• [WORK INSTRUCTIONS]
Return each line of the listing exactly, though without its images.
Top of GIVEN DATA
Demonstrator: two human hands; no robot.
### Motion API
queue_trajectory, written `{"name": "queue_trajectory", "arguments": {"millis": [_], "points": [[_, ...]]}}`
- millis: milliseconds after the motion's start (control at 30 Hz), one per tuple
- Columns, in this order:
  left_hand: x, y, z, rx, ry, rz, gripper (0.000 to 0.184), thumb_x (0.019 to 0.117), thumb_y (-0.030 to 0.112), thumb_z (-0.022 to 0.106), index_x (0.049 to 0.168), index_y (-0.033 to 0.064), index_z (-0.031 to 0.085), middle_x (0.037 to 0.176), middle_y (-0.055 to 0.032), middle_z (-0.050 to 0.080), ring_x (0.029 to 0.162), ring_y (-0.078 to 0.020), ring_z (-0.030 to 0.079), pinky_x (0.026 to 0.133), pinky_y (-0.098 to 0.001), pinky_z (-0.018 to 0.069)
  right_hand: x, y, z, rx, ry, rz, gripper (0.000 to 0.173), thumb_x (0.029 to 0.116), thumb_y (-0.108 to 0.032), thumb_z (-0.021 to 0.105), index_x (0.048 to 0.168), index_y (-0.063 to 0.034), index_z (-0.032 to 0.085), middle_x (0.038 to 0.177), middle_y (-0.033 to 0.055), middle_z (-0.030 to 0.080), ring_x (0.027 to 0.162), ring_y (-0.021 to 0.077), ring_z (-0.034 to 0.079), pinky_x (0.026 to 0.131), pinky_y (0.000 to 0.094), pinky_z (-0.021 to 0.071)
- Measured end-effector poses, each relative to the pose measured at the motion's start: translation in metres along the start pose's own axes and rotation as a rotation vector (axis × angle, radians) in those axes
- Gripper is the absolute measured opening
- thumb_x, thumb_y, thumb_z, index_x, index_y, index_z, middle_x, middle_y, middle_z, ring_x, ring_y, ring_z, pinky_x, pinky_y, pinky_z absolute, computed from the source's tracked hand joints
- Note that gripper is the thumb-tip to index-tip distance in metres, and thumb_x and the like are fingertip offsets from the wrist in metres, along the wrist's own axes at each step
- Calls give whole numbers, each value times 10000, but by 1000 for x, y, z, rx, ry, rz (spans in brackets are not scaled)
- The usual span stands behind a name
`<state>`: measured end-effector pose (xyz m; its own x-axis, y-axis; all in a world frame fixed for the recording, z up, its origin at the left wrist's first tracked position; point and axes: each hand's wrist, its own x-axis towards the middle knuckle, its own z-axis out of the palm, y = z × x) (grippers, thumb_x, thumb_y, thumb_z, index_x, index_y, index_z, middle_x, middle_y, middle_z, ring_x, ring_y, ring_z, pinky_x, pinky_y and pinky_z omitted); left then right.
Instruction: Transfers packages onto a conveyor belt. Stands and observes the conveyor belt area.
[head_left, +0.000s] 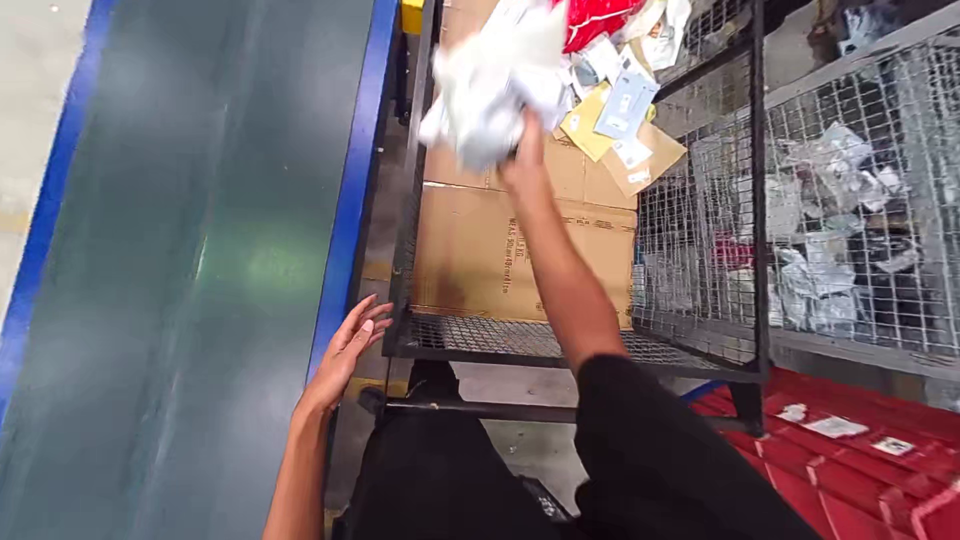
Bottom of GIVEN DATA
• [ANSWER TO THIS PROBLEM]
Demonstrator: two human hands; no robot.
### Motion API
queue_trajectory, written `{"name": "queue_trajectory", "arguments": {"millis": [_], "points": [[_, ...]]}}`
- millis: milliseconds after the motion's start (control at 30 Hz), one per tuple
- Columns, in this order:
  left_hand: x, y, z, rx, ry, rz, gripper (0.000 to 0.184), thumb_x (0.019 to 0.117), thumb_y (-0.030 to 0.112), thumb_z (-0.022 to 0.106), index_x (0.049 to 0.168), index_y (-0.033 to 0.064), index_z (-0.031 to 0.085), middle_x (0.037 to 0.176), middle_y (-0.055 to 0.032), middle_z (-0.050 to 0.080), ring_x (0.029 to 0.162), ring_y (-0.078 to 0.020), ring_z (-0.030 to 0.079), pinky_x (0.026 to 0.133), pinky_y (-0.098 to 0.001), pinky_z (-0.018 to 0.069)
  right_hand: x, y, z, rx, ry, rz, gripper (0.000 to 0.173), thumb_x (0.029 to 0.116), thumb_y (-0.108 to 0.032), thumb_z (-0.021 to 0.105), index_x (0.048 to 0.168), index_y (-0.063 to 0.034), index_z (-0.032 to 0.085), middle_x (0.038 to 0.177), middle_y (-0.033 to 0.055), middle_z (-0.030 to 0.080), ring_x (0.027 to 0.162), ring_y (-0.021 to 0.077), ring_z (-0.034 to 0.079), pinky_x (0.026 to 0.131), pinky_y (0.000 to 0.094), pinky_z (-0.021 to 0.071)
- Measured end-effector poses, each relative to the pose measured at the motion's start: translation in metres along the start pose's own axes and rotation as a rotation vector (axis × angle, radians) in those axes
- Gripper is the absolute measured opening
- thumb_x, thumb_y, thumb_z, index_x, index_y, index_z, middle_x, middle_y, middle_z, ring_x, ring_y, ring_z, pinky_x, pinky_y, pinky_z absolute, computed from the source's tracked hand joints
- Note that gripper is the thumb-tip to index-tip distance in metres, and thumb_x and the like are fingertip offsets from the wrist in metres, along the wrist's own axes at each step
- Calls give whole numbers, each value times 10000, but by 1000 for x, y, z, rx, ry, rz (spans in brackets are not scaled)
- The usual span stands behind a name
`<state>`: measured end-effector pose (xyz m; its own x-axis, y-axis; all in a world frame fixed for the recording, z up, its origin at the left wrist's first tracked position; point and axes: each hand's wrist, its own x-axis towards the middle knuckle, its own z-axis out of the palm, y = z × x) (grippers, thumb_x, thumb_y, thumb_z, index_x, index_y, index_z, middle_x, middle_y, middle_z, ring_x, ring_y, ring_z, pinky_x, pinky_y and pinky_z omitted); left then right.
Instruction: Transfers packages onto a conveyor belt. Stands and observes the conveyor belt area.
[head_left, +0.000s] 

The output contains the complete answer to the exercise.